A more openly critical Bailey began to emerge when he moved into regulatory roles. A secondment to the FCA’s predecessor, the Financial Services Authority, in 2011 was intended to prepare Bailey for the reinstatement of banking regulation under the UK central bank’s remit. He then took over as chief executive at the PRA and the Bank of England’s first deputy governor for prudential regulation in 2013.

Almost immediately confronted with the need to fill a £1.5 billion black hole in the UK’s Co-operative Bank, Bailey was vocal in his criticism of the former directors of the now-defunct Britannia Building Society who orchestrated a 2009 merger with the UK lender.

He was also frank about his opposition to the European bonus cap rules, which limited bonuses to 100% of salary or 200% with shareholder approval, calling them both “misguided” and the “wrong policy”. His stance sparked a long-running battle with EU regulators that saw both Bailey and the FCA refusing to comply with an extension to the rules that would have forced the cap onto smaller City institutions in early 2016 .

Such resolve was hardly surprising, according to another former university friend of Bailey’s. He said: “When he’s come up with something he’s thought through and he’s satisfied he’s thought through it, he’s not shy of offering an opinion.”

“He is not a man to shoot from the hip. He does come out with immensely intelligent things from time to time and I think people respect him for that.”

It’s an approach that must have impressed current Bank of England governor Mark Carney. When he shuffled the Threadneedle Street leadership shortly after his arrival in 2014, bringing in a new deputy among a series of broader changes, Bailey’s role was the only senior position at the central bank that remained untouched.

A new-look FCA

Now at the FCA, Bailey will be aware that he is “going into quite a tough role”, especially in coping with the effects of Brexit, according to Skeet.

He said: “He’s never a man to show excitement, he’s not that kind of person, but it’s legitimate to think he might be excited about the opportunity.”

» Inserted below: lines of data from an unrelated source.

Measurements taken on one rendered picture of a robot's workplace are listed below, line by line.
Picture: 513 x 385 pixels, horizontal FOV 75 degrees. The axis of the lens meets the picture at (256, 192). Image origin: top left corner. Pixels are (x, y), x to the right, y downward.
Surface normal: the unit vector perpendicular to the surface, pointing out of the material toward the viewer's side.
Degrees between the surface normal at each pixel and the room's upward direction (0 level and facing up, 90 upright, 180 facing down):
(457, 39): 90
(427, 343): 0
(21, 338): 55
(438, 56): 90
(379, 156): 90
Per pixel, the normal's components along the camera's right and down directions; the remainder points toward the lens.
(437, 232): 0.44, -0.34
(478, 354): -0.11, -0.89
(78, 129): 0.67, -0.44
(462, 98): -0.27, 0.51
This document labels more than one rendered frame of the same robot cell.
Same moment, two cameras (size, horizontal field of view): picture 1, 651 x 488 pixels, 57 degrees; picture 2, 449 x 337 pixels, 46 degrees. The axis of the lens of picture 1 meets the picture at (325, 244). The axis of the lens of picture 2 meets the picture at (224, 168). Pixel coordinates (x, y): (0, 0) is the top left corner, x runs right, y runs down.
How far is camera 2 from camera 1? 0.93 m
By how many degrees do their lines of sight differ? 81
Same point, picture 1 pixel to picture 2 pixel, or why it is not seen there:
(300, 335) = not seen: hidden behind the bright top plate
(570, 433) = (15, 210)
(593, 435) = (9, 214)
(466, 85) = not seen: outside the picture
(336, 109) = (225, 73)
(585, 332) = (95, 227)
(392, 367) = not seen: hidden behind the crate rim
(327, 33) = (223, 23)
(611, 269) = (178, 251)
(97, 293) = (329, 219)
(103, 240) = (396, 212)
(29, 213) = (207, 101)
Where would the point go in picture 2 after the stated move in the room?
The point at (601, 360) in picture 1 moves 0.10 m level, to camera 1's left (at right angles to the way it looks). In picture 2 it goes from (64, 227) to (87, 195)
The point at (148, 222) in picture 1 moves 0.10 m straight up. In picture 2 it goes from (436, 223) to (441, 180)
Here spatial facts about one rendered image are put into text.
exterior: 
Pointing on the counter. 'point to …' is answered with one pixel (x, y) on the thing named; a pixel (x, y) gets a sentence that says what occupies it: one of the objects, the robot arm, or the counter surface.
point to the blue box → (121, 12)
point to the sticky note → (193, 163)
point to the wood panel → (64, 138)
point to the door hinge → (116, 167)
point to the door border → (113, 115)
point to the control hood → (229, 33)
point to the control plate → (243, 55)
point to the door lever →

“I think he has got an extraordinary good feel for the work that he is expected to carry out. Now obviously with a grasp of macroeconomics, he can also see the sense of purpose of his role and the context in which it is being defined. I think he will also see that if there were shortcomings previously, what they might be and how they might have arisen.”

His first four months at the FCA have been busy. In October, the FCA announced ambitious five-year targets to put more women into top jobs and revealed plans to clamp down on restrictive investment banking contracts as part of a 17-month probe into the UK’s corporate and investment banking market. The regulator is also expected to publish its interim report into conduct within the UK’s consulting and fund management sector in November.

A senior banker who has worked with Bailey in recent months as part of an industry lobby group said he expected Bailey to be very “commercial” in his approach in the months ahead.

The London-based banker said: “Post-Brexit, the UK has to think about what it has to stand for. [Bailey] has got a very practical problem on his hands now, which is: is now the time for the UK and the FCA to stand out as being tough at a time when it is already going to be difficult to be in the City post-Brexit? In light of that, he has been increasingly commercial in getting out there, meeting the industry and sounding out the market in a bid to make sense of what people’s red lines are both with respect to Brexit and to how the FCA continues to do what they’re doing.”

He added: “His pragmatism around that has to be quite astute otherwise he becomes a regulator without a business to regulate. It’s a very good time to be listening as opposed to speaking.”

Finding a consensus view in a City divided by Brexit will be no small feat. But City bosses participating in the FCA Mission will find a lead regulator prepared to listen perhaps a little bit more sympathetically and constructively than his predecessors.

One university friend described Bailey as “the kind of [person] you want in troubled times” who was “steady and reliable”.

He added: “I haven’t really heard anybody say bad things about him and that’s quite remarkable in the catty atmosphere of the City.”